The arrest warrant issued against you for violation of India’s obscenity law is so bizarre that it’s difficult to even try and understand the rationale behind the warrant, after some cranky self-appointed guardian of India culture pressed a nuisance suit against you and actress Shilpa Shetty. But what is encouraging, if one can say that, is that most Indians, like me, realize that this episode has gone completely out of hand are extremely indignant about the judgment.
It takes all sorts to make this world, and unfortunately, the ones who complain the loudest – or who can find the idle television camera – are the ones heard first. As you rightly told Jon Stewart on “The Daily Show” (video here), the whole incident – a simple kiss on the cheek – was blown out of proportion by “a very small right-wing, very conservative political party”, who are “the moral police in India and they do this kind of thing quite often.” Clearly, you understand that these people do not form the majority.
What you probably also know, is that though this ridiculous verdict was handed out by a lower court, it has been condemned by prominent lawyers across India who say that the “case,” and the ruling in favor of letting it go forward, was nothing more than a cheap publicity stunt bordering on judicial indecency. Soli Sorabjee, the former attorney general of India had a typical but harsh reaction: India “magistrates should not behave like the Taliban moral police.”
In your apology you’ve said that the media storm has taken you by surprise. I do agree with you because, in my opinion, the media contributed to making this into a bigger issue than it really was. True, there were a bunch of people who, for reasons best known to them, were offended and made a big deal about it. But had the media not splashed the images across different platforms then maybe this would’ve passed. Which, of course, seems so odd since so many of those very broadcasters and television personalities would disagree – vehemently – with the charged placed against you and Shilpa.
But you are an actor and actors live and die by publicity, don’t they? So I guess you had little choice – despite your instincts to the contrary – in the matter. It’s unfortunate but, I believe, standing up to harassment like this is one of the first steps India needs to take in seeing that all its residents – men and women – can live free and equal lives.
But it didn’t, and sadly, the detractors succeeded in making this into front-page news and even respected television channels – the BBC! – devoted precious minutes of their prime time to airing the footage and discussing the issue ad nauseam. The way I see it, this only gave them a wider platform to rally their ludicrous cause, which eventually convinced a lower court magistrate that this was “an obscene act.”
By that measure, most Bollywood film songs should be immediately banned. And if the kissing really was so revolting then how come the television channels aired it with such enthusiasm and leading dailies chose it as headline news? Do they stand to be tried too?

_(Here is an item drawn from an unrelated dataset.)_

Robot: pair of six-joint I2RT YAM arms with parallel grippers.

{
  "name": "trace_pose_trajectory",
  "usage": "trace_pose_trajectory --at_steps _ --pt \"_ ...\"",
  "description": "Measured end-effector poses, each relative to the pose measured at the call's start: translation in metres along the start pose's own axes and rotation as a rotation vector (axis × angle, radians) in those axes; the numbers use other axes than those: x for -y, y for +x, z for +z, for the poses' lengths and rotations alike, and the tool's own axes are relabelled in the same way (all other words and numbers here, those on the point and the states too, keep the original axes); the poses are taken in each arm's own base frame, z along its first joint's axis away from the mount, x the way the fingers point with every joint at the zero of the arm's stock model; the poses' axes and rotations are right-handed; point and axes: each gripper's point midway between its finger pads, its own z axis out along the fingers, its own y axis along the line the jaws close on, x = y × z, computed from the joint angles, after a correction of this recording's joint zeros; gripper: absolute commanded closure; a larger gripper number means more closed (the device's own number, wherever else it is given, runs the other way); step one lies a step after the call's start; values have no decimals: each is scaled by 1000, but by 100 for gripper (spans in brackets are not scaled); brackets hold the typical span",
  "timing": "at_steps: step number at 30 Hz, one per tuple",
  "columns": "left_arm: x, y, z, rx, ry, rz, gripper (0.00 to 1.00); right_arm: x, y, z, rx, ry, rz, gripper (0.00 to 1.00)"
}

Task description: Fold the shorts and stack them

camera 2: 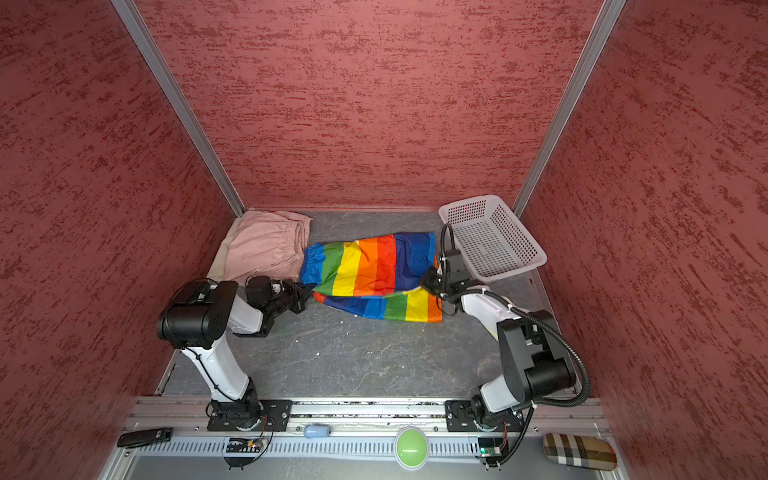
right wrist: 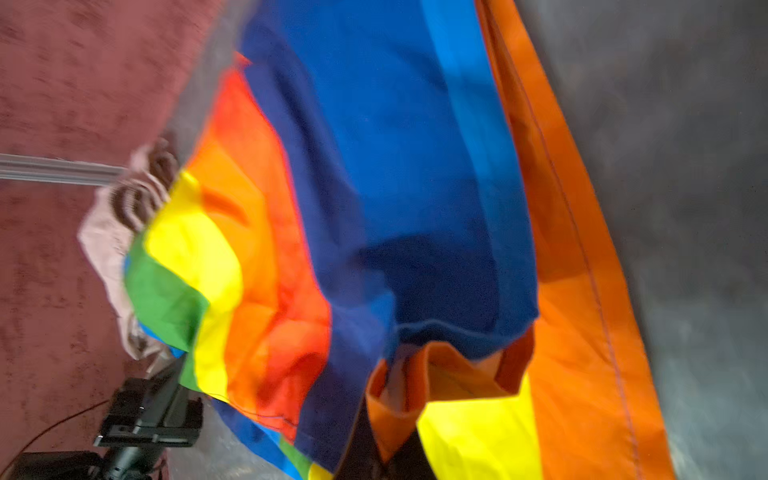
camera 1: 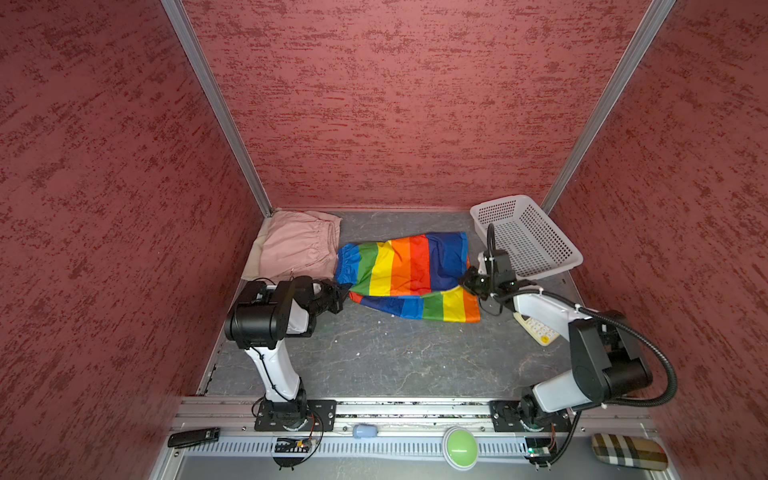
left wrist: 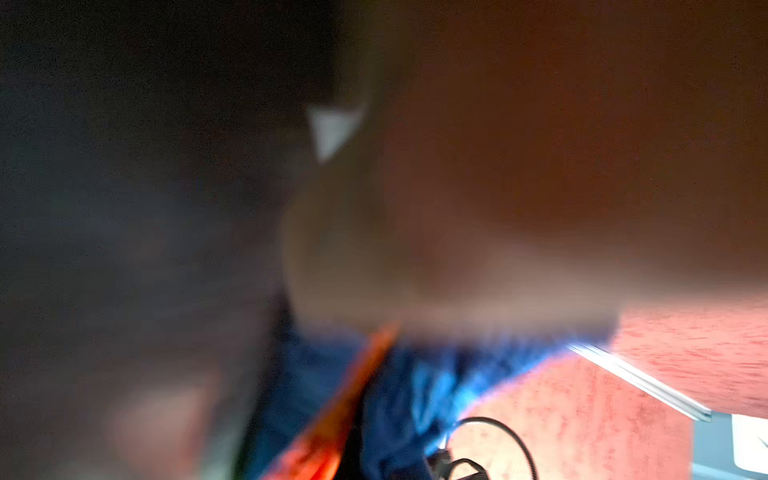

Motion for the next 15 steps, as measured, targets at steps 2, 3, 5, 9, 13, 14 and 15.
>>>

Neither you nor Shilpa did anything wrong and all this hubbub must end soon because such hounding, unfortunately, is not new and must not be encouraged. Shilpa is being targeted by people who have a misguided sense of morality and who, more than fighting for their “cause”, are hungry for quick publicity. The fact that she is a woman and a celebrity is what makes it all the more unbearable for them. I doubt if a male star would’ve been summoned to court had he been in a similar situation. No, probably not, which is what makes this even more unfortunate.

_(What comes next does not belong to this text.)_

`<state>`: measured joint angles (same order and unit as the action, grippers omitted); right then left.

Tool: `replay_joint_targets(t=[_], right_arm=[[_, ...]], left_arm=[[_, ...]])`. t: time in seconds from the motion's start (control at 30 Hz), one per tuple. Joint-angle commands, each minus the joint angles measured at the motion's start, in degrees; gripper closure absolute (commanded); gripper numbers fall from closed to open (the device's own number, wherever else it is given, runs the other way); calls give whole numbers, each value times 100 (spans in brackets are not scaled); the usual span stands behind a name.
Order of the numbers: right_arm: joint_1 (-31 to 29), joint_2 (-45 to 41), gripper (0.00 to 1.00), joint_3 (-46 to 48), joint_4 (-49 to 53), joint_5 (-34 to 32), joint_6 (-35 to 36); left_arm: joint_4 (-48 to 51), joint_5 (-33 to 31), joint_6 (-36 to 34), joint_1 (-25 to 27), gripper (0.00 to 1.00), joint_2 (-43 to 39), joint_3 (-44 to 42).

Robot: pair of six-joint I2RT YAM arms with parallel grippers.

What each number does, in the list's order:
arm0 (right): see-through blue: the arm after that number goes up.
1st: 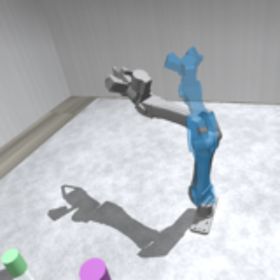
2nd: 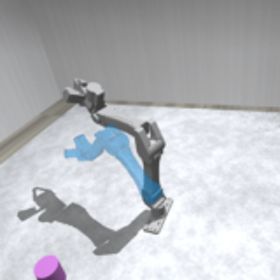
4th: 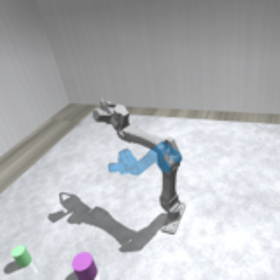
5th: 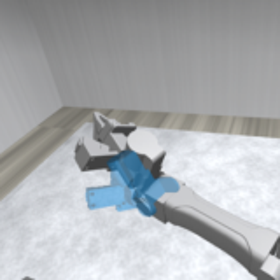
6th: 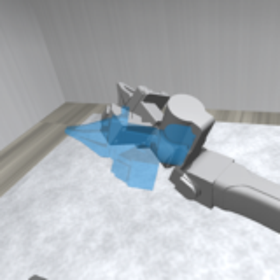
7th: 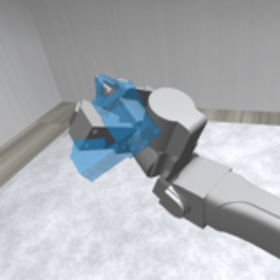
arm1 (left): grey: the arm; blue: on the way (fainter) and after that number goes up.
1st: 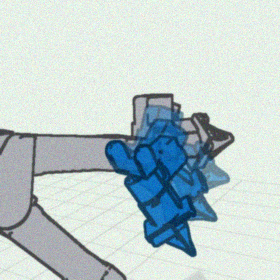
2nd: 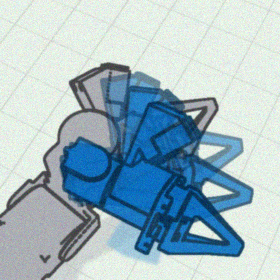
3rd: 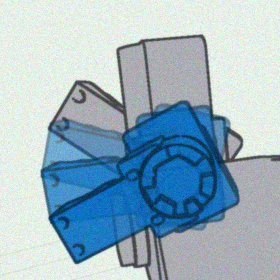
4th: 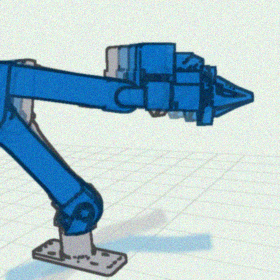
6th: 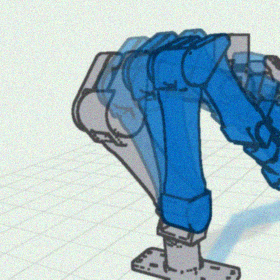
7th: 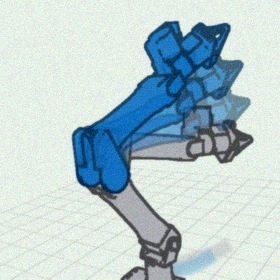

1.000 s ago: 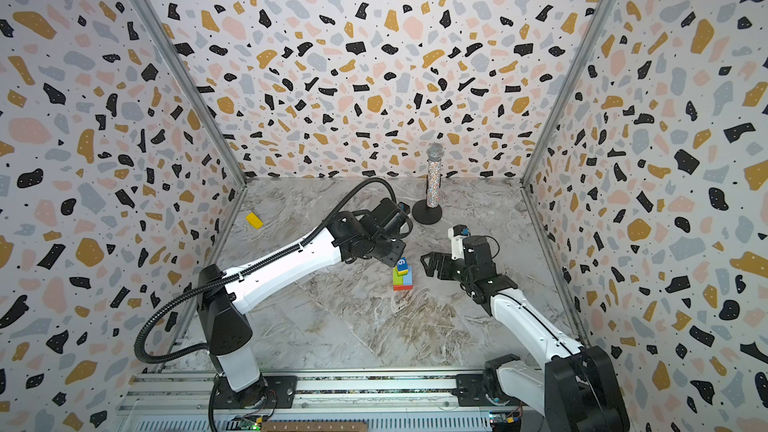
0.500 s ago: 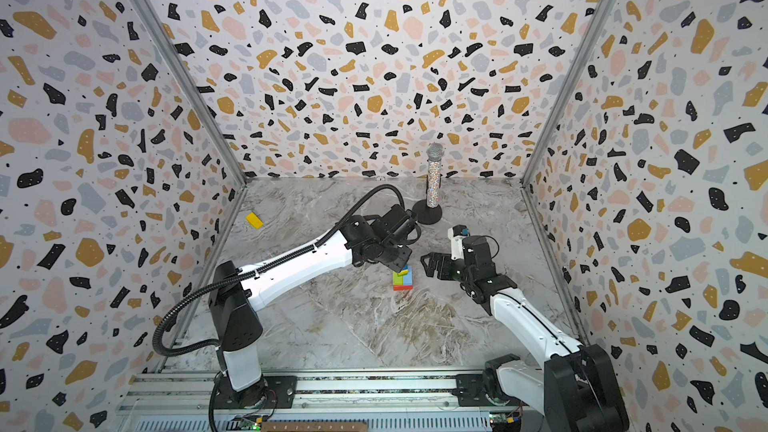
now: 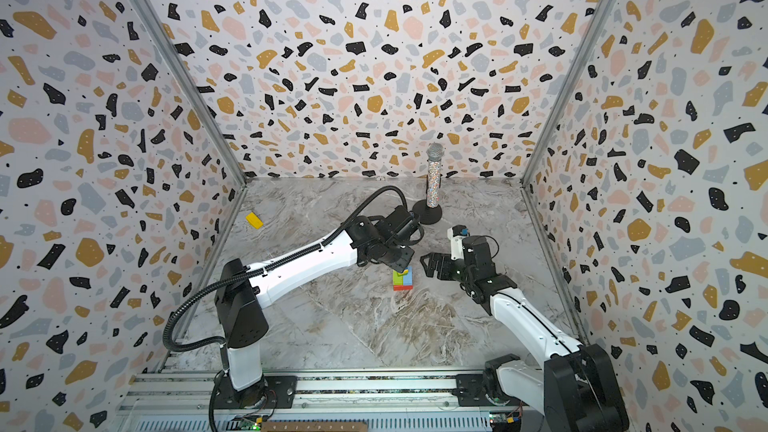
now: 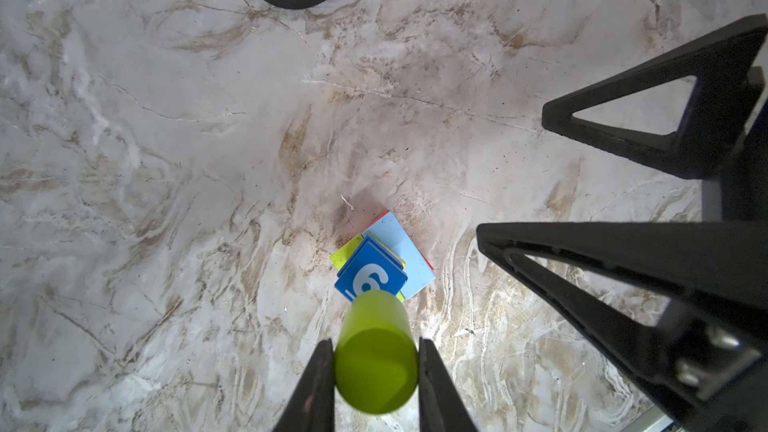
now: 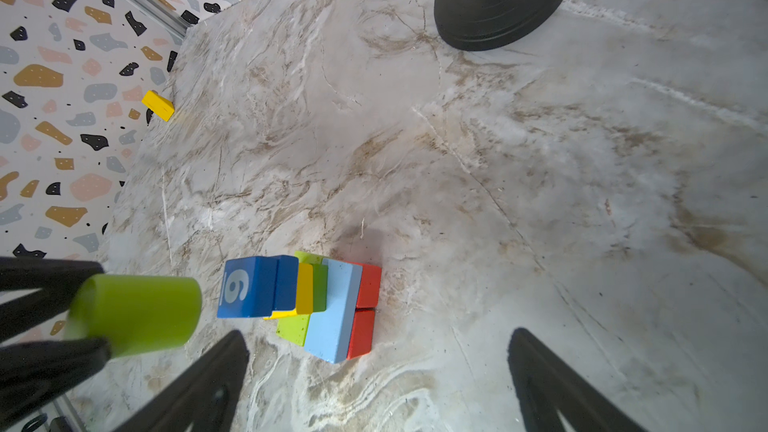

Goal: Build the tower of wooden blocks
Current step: 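Carry the lime-green cylinder with the left gripper over the tower, then lower the lime-green cylinder with the left gripper onto the blue '6' cube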

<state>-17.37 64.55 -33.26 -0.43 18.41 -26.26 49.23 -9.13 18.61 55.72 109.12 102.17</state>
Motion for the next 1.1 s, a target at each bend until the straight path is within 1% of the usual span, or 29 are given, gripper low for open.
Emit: replay_joint_targets(t=[0.0,0.63,1.07], right_arm=[[22,-6,1,8,50,55,83],[16,13,1,11,43,142,71],[16,38,1,12,43,160,77]], left_arm=[[-140,-71,-57,35,76,39,66],[-243,-191,-15,16,77,162,-12],[-403,-32,11,-73,78,110,-206]])
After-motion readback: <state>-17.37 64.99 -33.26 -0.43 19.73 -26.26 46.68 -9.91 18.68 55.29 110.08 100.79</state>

Shilpa, as you’d know, has been ordered to appear in court on the 5th of May. If history is a precedent then it looks like she’ll have to pay a fine and apologize, at worst, and not be jailed. In fact, I have no doubt that the ruling will be thrown out the window in the higher courts, and like you, I too hope that the media leave the issue alone and move on to real and serious issues that need to be addressed: India that has the largest HIV – AIDS population in the world and, like Africa, it is mostly women and children who are the most at risk and suffer the most.